Activity ::
The answer is the number of lines in the data that contain the word "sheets"; give it alone.

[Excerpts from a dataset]
------------------------------------------------
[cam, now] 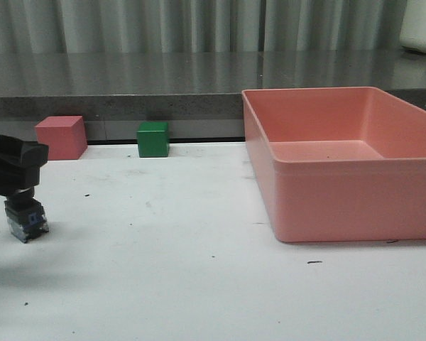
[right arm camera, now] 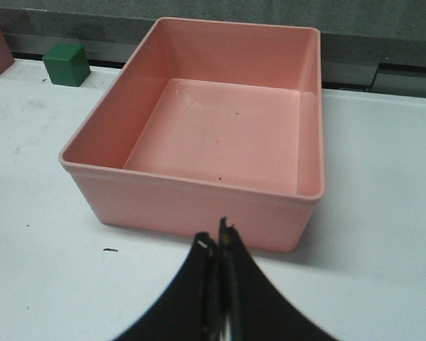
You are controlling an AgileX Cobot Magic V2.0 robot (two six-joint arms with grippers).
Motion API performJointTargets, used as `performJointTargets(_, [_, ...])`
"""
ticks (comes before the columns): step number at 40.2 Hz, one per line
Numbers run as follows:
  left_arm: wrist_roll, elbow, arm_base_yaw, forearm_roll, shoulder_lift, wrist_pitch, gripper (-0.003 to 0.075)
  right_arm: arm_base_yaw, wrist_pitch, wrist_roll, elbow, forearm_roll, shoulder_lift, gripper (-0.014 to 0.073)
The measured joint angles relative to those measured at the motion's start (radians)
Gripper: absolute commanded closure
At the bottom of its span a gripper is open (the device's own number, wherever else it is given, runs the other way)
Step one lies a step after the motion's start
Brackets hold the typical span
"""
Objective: Place and stand button with both arms
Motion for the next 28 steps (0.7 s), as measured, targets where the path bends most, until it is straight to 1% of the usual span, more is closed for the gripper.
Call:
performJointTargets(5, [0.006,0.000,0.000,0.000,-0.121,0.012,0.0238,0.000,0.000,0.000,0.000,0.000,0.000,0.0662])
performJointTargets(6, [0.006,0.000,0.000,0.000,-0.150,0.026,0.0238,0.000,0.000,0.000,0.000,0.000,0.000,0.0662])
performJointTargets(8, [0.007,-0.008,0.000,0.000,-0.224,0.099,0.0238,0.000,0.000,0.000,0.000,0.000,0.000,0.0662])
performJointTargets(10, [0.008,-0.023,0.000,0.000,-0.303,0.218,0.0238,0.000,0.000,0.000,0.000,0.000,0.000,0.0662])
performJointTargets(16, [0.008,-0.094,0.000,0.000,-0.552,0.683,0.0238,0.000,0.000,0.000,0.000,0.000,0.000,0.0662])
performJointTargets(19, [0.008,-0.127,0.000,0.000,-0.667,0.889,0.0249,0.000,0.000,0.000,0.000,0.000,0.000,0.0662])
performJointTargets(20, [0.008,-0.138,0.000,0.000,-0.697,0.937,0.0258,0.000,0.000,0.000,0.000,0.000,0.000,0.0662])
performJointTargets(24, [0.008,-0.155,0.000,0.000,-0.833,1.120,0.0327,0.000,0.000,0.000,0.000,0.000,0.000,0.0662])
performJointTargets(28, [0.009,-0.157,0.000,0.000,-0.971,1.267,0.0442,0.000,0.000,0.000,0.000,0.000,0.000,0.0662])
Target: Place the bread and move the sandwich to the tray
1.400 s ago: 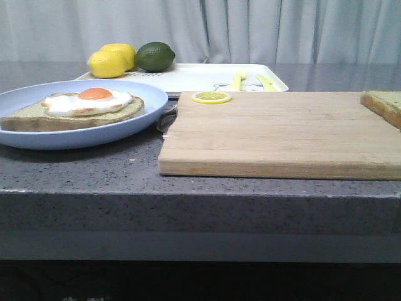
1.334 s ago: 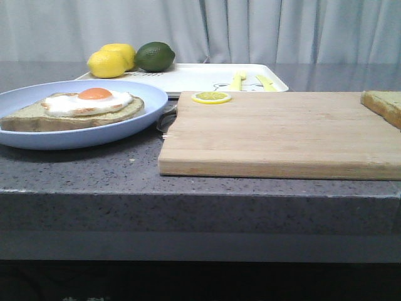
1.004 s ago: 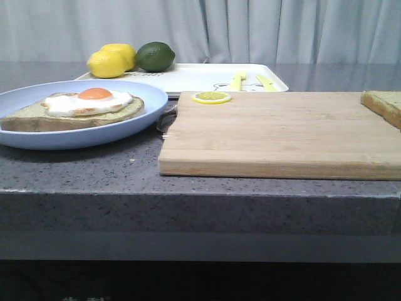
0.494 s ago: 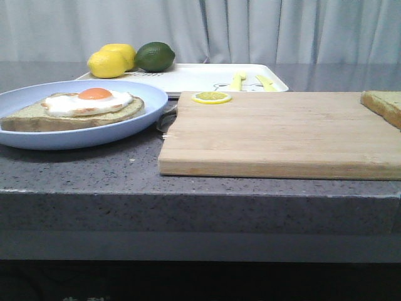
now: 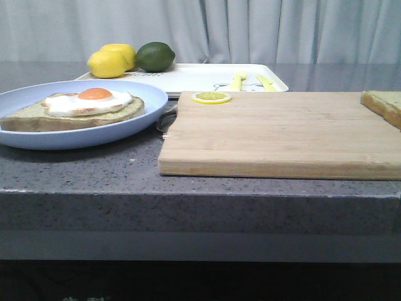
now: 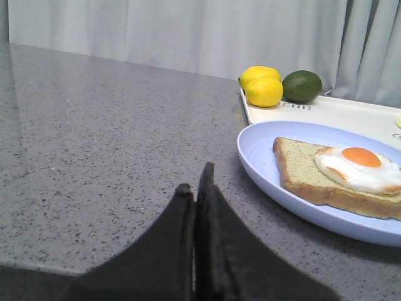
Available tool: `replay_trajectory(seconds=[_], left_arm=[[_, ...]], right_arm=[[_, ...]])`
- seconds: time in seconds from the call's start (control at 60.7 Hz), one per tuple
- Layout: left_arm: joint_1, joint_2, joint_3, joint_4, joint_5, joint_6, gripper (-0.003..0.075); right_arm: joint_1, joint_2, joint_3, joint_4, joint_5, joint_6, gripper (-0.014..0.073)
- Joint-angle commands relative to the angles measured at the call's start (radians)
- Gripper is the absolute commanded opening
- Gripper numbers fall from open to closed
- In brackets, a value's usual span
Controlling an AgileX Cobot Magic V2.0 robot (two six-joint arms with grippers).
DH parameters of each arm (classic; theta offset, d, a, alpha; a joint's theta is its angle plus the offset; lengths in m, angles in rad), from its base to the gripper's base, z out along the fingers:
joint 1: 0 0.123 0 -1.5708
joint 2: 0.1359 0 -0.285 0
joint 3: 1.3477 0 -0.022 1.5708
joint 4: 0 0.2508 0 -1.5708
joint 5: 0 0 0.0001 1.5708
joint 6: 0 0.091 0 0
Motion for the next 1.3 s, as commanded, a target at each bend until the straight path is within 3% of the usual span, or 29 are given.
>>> replay_trajectory(seconds=[0.0, 0.263, 0.445, 0.56, 0.823, 0.988, 1.153, 1.284], left_arm=[[0.001, -0.023, 0.012, -0.001, -0.088, -0.006, -0.0019], [0.001, -0.023, 0.012, -0.001, -0.22, -0.006, -0.0019], [0.001, -0.023, -0.031, -0.001, -0.305, -0.006, -0.0019], [0.001, -0.009, -0.126, -0.001, -0.265, -0.006, -0.0019], [0.001, 0.237, -0.475, 0.057, 0.059, -0.006, -0.0019], [0.001, 0.437, -0.572, 0.057, 0.063, -0.006, -0.0019], [0.001, 0.543, -0.587, 0.067, 0.06, -0.006, -0.0019], [0.001, 0.55, -0.587, 0.067, 0.062, -0.006, 0.0001]], right_arm=[[-0.005, -0.021, -0.003, -0.007, -0.082, 0.0, -0.0078], [-0.005, -0.021, -0.003, -0.001, -0.111, 0.0, -0.0078], [-0.005, -0.021, -0.078, 0.137, -0.131, 0.005, -0.0078], [-0.005, -0.016, -0.2, 0.13, -0.063, 0.004, -0.0078], [-0.005, 0.244, -0.611, 0.126, 0.172, 0.004, -0.0078], [-0.005, 0.452, -0.773, 0.074, 0.265, -0.005, -0.0078], [-0.005, 0.537, -0.798, 0.058, 0.263, -0.013, -0.0076], [-0.005, 0.542, -0.798, 0.05, 0.268, -0.013, 0.0015]])
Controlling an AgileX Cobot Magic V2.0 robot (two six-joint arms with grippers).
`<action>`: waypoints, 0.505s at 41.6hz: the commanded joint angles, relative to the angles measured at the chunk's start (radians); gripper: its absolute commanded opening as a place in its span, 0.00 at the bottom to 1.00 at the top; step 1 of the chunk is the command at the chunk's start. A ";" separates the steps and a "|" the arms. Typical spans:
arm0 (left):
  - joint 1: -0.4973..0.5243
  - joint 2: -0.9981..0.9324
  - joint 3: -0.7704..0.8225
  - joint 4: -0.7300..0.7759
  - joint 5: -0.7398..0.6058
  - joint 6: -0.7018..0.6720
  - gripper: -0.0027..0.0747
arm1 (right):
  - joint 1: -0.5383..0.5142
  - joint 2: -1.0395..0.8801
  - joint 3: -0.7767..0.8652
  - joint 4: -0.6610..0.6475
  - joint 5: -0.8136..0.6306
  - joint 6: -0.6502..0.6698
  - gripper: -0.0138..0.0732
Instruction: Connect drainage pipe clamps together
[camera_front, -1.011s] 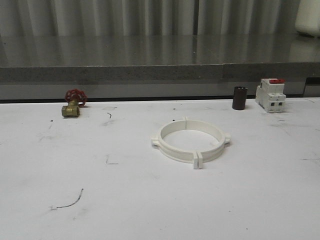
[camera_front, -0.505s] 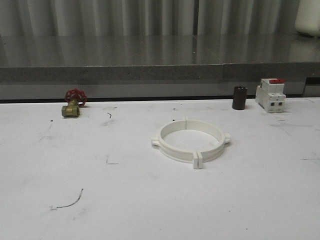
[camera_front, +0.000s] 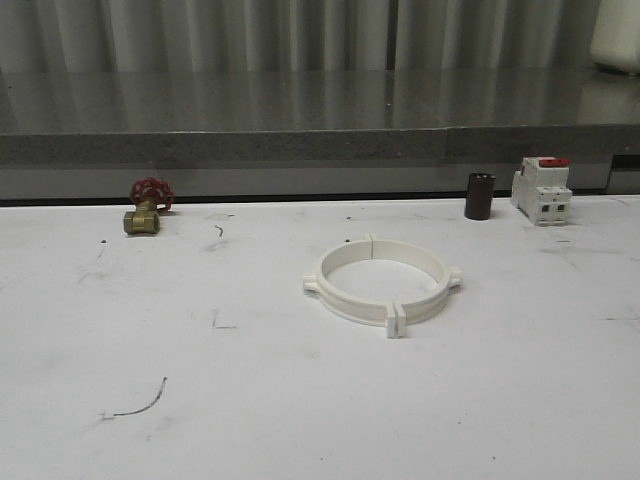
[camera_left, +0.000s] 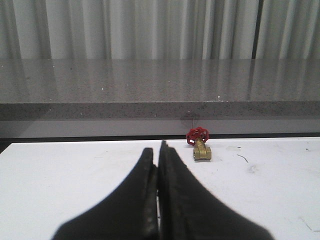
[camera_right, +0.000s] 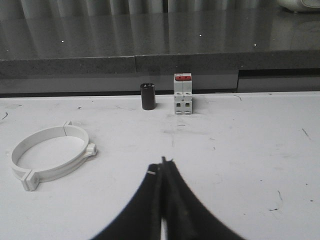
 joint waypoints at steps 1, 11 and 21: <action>0.002 -0.010 0.024 -0.007 -0.082 0.000 0.01 | -0.014 -0.015 -0.004 -0.001 -0.096 -0.005 0.08; 0.002 -0.010 0.024 -0.007 -0.082 0.000 0.01 | -0.016 -0.015 -0.004 -0.018 -0.126 -0.005 0.08; 0.002 -0.010 0.024 -0.007 -0.082 0.000 0.01 | -0.028 -0.015 -0.004 -0.062 -0.132 -0.005 0.08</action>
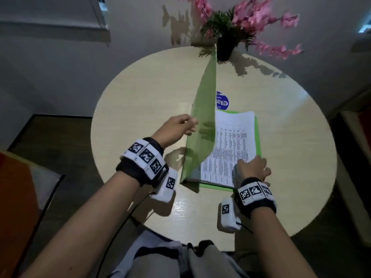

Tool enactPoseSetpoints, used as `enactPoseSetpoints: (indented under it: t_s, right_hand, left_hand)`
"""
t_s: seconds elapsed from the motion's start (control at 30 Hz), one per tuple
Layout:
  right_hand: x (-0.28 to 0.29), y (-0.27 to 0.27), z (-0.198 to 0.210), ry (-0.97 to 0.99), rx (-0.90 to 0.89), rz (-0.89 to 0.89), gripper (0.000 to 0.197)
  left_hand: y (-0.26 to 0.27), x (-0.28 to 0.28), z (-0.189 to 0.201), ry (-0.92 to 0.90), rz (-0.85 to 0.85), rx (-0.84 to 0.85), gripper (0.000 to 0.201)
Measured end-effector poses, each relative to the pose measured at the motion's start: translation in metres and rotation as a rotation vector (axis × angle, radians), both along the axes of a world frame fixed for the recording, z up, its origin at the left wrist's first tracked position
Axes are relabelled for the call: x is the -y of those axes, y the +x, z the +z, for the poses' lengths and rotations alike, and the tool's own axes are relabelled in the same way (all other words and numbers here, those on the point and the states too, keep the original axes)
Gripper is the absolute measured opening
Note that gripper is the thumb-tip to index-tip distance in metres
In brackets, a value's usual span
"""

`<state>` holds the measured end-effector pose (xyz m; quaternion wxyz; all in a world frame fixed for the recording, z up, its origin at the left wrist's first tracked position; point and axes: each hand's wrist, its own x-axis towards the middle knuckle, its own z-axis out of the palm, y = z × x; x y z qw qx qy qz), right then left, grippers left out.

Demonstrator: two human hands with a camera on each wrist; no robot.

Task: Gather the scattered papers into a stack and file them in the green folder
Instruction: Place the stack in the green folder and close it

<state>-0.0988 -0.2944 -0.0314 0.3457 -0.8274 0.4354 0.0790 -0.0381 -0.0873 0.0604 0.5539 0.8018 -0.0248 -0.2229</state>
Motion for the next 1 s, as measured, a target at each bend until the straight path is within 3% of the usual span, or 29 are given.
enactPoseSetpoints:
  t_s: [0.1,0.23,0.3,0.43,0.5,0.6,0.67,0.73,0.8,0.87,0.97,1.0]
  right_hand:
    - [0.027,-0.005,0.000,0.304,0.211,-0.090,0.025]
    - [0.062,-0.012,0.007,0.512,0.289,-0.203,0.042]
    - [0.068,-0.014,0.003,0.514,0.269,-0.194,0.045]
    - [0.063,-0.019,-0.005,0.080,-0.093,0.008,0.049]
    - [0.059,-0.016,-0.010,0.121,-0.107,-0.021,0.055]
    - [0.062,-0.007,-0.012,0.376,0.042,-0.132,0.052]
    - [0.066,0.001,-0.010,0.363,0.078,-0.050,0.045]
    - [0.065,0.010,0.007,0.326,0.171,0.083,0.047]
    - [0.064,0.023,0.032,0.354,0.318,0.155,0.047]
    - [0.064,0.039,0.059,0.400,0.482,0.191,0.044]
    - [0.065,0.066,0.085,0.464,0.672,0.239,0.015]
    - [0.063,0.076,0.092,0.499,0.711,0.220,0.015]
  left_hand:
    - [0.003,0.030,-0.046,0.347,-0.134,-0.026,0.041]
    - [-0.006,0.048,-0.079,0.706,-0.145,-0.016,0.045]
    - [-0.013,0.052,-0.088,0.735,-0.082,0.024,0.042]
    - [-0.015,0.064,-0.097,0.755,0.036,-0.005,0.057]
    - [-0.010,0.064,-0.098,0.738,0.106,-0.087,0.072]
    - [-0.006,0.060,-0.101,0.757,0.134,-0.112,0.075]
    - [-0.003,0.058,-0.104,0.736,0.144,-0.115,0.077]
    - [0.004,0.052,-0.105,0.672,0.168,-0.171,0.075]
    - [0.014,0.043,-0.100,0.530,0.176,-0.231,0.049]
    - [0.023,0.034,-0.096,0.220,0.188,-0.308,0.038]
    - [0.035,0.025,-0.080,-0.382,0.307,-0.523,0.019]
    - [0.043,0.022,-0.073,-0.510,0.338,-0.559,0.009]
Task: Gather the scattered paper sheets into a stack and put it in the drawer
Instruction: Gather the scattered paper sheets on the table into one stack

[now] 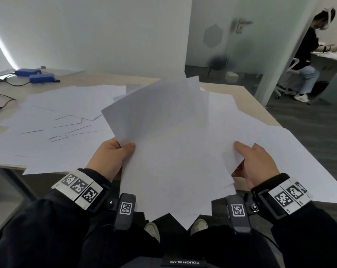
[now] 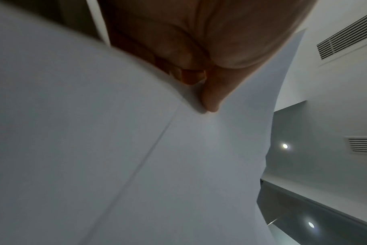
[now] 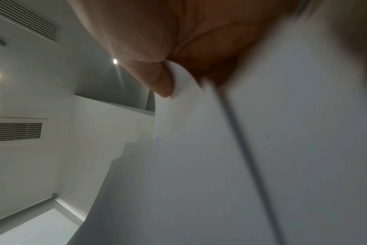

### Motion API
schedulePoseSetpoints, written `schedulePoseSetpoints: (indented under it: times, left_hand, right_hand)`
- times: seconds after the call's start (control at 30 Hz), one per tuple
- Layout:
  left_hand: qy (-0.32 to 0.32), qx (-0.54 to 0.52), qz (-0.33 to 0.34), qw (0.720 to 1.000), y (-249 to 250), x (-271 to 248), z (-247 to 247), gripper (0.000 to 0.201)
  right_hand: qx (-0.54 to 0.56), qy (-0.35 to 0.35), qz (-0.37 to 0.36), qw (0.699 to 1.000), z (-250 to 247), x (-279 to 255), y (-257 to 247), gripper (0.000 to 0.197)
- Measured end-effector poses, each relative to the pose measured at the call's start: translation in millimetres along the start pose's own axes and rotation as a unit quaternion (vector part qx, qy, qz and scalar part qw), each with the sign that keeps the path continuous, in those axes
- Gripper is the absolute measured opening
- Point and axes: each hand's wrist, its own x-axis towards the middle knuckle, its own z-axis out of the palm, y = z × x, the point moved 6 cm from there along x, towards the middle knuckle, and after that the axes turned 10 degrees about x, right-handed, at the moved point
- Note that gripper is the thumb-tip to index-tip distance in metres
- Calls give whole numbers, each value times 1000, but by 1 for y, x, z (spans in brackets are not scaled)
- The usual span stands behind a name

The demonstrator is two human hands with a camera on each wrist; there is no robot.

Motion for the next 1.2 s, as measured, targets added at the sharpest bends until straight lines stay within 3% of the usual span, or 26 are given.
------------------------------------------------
Response below ::
2